[[ Materials provided, beginning ]]

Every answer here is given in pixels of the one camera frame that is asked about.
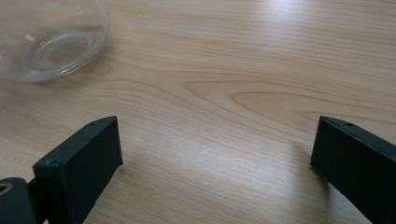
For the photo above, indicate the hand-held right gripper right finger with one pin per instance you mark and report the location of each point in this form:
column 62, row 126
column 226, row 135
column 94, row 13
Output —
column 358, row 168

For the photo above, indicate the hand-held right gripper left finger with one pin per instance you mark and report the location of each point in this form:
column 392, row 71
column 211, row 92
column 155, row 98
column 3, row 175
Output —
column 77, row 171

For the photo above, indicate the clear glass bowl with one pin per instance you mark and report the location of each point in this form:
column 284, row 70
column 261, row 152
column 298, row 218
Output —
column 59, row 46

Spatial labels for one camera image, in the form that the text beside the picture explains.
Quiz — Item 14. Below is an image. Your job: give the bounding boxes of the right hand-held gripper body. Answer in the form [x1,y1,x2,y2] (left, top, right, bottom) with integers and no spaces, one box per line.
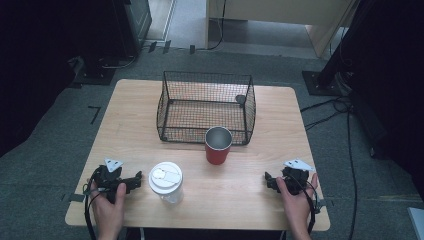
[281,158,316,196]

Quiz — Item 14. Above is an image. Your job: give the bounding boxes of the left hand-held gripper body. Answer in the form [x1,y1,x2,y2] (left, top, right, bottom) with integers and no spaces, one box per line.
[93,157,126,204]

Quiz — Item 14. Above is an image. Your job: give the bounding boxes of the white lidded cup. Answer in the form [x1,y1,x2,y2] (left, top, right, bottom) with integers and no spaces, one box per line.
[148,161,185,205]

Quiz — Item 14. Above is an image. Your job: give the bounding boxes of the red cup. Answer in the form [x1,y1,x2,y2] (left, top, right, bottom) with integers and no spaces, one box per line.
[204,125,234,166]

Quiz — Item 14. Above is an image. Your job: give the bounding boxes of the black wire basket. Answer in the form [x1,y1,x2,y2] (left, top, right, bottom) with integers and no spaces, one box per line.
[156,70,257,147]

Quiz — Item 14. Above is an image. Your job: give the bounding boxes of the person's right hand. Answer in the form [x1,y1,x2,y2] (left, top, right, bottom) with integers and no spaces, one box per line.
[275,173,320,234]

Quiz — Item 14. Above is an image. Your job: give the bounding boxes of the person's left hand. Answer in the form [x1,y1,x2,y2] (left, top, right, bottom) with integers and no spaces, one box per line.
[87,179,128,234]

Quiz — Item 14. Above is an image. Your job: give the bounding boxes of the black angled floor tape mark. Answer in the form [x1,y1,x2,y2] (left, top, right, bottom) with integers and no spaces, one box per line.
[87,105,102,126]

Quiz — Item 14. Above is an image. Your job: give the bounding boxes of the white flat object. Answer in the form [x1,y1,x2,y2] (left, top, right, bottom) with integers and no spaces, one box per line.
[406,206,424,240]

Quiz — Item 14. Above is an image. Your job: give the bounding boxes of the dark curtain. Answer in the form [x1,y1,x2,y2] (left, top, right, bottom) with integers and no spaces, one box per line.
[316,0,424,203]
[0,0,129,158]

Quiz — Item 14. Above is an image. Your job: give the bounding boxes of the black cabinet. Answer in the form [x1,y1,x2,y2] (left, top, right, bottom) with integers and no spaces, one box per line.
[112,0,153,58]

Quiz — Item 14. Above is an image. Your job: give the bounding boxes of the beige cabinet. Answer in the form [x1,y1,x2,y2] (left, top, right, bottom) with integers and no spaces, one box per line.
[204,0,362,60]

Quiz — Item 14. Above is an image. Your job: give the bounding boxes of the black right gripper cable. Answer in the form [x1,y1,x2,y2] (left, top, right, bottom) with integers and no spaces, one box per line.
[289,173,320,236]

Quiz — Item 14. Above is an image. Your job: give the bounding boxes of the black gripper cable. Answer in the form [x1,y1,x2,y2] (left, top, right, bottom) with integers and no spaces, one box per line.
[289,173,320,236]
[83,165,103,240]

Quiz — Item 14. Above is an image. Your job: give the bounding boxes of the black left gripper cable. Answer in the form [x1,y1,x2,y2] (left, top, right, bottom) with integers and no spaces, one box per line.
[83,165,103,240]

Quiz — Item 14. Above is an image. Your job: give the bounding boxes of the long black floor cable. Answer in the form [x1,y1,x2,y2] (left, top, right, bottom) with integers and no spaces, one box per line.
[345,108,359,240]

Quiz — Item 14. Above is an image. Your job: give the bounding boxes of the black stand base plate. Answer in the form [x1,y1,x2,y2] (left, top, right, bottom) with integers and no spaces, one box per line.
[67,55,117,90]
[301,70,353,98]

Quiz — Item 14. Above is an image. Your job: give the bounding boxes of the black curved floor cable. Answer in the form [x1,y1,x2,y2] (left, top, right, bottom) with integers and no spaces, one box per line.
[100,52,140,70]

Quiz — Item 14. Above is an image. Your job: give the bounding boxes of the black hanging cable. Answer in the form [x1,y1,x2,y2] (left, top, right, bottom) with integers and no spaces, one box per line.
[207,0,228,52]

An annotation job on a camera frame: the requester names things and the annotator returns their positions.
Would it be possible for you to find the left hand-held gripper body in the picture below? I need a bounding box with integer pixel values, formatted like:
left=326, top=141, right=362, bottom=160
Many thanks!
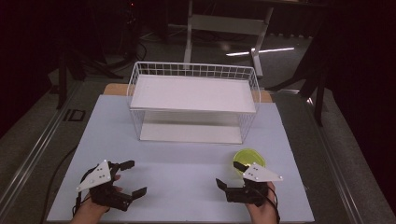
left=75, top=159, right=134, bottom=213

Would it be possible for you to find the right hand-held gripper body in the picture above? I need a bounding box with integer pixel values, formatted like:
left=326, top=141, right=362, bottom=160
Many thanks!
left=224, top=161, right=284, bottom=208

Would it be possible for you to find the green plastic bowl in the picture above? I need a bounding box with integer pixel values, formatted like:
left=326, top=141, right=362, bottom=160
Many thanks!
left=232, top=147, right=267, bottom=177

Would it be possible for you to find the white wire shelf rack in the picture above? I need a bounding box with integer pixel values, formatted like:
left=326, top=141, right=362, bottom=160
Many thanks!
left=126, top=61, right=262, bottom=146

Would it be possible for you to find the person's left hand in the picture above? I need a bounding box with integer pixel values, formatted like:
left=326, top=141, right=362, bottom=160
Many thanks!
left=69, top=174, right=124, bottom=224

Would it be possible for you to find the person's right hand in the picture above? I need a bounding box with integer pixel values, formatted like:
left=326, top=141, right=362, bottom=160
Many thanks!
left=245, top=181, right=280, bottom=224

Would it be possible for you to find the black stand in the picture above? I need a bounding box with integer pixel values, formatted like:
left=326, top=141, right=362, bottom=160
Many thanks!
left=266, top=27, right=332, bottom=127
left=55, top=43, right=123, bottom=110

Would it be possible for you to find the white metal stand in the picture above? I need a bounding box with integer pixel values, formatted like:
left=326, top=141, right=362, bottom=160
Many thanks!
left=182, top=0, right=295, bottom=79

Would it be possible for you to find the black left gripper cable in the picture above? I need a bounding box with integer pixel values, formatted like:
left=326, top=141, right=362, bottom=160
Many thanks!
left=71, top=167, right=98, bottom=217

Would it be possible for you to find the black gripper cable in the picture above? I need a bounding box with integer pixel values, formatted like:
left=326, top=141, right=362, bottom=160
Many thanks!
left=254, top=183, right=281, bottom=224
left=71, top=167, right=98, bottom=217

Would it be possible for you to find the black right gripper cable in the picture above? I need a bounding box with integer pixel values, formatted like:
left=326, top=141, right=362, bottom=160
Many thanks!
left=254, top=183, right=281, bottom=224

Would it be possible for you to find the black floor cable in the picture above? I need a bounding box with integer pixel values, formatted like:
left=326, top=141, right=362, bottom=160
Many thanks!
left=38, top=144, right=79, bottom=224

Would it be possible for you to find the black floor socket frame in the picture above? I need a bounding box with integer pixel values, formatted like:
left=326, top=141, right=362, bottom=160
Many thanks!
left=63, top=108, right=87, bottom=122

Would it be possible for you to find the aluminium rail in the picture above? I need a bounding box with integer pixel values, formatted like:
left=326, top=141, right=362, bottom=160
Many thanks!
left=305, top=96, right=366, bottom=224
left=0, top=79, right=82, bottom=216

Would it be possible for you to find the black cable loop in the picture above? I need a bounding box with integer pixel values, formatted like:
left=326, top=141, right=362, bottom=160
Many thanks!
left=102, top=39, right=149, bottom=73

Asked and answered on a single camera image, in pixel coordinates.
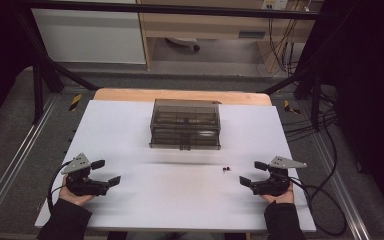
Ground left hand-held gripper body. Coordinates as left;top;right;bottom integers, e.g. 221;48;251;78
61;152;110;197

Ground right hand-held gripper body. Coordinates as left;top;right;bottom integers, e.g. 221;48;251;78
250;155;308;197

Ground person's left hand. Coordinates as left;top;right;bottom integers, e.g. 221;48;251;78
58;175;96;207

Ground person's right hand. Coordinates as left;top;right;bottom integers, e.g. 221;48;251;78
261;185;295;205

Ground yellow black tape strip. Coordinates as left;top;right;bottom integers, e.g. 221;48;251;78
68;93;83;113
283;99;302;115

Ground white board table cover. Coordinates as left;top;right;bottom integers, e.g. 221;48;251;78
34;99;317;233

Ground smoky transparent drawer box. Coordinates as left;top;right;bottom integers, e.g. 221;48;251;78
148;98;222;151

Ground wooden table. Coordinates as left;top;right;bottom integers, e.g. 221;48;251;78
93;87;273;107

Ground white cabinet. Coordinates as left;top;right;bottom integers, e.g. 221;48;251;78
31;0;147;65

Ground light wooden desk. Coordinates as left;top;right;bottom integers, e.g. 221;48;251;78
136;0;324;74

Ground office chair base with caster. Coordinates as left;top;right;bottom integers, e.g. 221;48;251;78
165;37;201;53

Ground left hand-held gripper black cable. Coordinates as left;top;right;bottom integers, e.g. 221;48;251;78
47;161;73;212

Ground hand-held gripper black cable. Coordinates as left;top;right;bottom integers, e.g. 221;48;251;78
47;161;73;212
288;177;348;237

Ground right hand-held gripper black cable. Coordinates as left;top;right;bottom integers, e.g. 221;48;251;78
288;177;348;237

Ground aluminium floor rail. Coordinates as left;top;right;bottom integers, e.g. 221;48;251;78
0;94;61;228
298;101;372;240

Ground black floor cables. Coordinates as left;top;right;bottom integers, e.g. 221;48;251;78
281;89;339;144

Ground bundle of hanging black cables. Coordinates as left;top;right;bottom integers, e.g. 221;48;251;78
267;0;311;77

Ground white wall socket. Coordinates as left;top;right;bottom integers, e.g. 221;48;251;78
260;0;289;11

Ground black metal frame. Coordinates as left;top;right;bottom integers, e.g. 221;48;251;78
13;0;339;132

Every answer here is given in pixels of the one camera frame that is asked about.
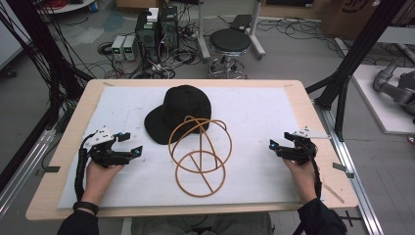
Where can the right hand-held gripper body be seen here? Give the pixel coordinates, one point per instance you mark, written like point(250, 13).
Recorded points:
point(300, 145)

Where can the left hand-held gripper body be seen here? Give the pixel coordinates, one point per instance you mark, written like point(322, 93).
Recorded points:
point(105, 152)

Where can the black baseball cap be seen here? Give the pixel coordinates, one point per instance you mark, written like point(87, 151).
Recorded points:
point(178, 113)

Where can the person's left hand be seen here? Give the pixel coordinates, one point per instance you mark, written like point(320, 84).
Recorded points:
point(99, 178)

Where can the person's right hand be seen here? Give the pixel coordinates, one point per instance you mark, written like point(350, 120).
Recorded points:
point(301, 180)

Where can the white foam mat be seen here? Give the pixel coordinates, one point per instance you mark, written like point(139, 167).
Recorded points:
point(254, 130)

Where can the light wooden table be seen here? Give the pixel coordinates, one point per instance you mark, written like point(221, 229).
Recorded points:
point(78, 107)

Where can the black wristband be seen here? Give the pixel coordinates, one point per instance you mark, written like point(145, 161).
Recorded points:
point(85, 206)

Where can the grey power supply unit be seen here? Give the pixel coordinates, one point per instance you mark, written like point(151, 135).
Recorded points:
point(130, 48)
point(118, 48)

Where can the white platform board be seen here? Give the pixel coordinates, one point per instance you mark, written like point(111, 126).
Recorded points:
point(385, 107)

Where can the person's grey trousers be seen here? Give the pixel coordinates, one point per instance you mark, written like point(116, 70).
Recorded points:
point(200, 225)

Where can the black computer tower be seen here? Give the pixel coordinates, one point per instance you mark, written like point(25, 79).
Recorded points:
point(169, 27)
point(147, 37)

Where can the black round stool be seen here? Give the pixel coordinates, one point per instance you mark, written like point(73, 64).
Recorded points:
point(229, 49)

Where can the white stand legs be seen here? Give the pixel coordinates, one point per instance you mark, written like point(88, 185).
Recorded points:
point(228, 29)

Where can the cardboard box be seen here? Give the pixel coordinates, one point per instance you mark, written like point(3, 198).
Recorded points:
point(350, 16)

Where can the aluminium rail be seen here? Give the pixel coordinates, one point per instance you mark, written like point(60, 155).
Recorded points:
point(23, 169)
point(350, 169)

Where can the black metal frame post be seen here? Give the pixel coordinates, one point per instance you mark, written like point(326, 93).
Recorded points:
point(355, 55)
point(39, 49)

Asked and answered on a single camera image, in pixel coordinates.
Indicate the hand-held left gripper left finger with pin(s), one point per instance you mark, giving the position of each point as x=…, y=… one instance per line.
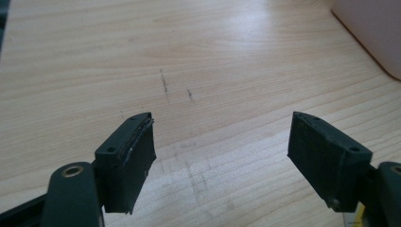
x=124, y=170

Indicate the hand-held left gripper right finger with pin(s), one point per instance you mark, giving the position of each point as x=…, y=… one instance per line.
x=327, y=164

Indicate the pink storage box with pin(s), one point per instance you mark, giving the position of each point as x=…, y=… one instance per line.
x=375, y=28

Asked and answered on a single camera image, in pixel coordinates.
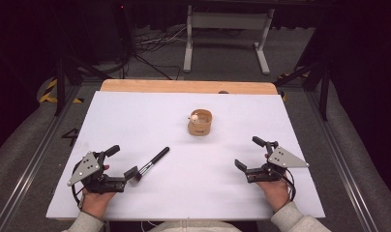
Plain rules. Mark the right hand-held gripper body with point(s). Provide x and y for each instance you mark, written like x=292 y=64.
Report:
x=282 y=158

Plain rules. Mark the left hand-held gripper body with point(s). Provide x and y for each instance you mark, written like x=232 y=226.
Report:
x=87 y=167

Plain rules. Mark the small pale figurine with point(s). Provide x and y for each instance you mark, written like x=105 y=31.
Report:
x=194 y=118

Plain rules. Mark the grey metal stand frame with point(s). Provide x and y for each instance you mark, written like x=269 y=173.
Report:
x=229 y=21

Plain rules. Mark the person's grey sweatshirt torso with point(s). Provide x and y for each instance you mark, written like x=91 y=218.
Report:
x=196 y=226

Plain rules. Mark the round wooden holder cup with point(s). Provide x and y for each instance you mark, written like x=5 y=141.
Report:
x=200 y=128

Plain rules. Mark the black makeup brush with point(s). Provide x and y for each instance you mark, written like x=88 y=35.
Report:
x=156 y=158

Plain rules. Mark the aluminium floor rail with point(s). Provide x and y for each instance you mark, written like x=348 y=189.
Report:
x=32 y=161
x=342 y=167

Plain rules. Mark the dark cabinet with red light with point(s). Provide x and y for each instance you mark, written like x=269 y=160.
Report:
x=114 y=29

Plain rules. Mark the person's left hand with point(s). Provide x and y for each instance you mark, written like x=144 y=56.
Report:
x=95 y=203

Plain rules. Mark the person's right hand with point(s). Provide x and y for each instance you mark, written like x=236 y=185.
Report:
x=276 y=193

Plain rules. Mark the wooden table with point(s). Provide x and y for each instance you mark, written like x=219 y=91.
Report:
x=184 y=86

[[ Materials provided, end ]]

• _What is being asked_
Please go over the data above and copy each line with "grey" in it.

• _Answer to this task_
Where can the grey power supply unit be seen here? Give the pixel coordinates, one point per instance you mark, written like point(151, 135).
Where can the person's grey trousers be seen here? Give the pixel coordinates, one point per instance you mark, written like point(116, 70).
Plain rules. Mark the grey metal stand frame with point(s). Provide x and y for each instance you mark, written like x=269 y=173.
Plain rules. Mark the person's grey sweatshirt torso with point(s). Provide x and y for each instance you mark, written like x=91 y=218.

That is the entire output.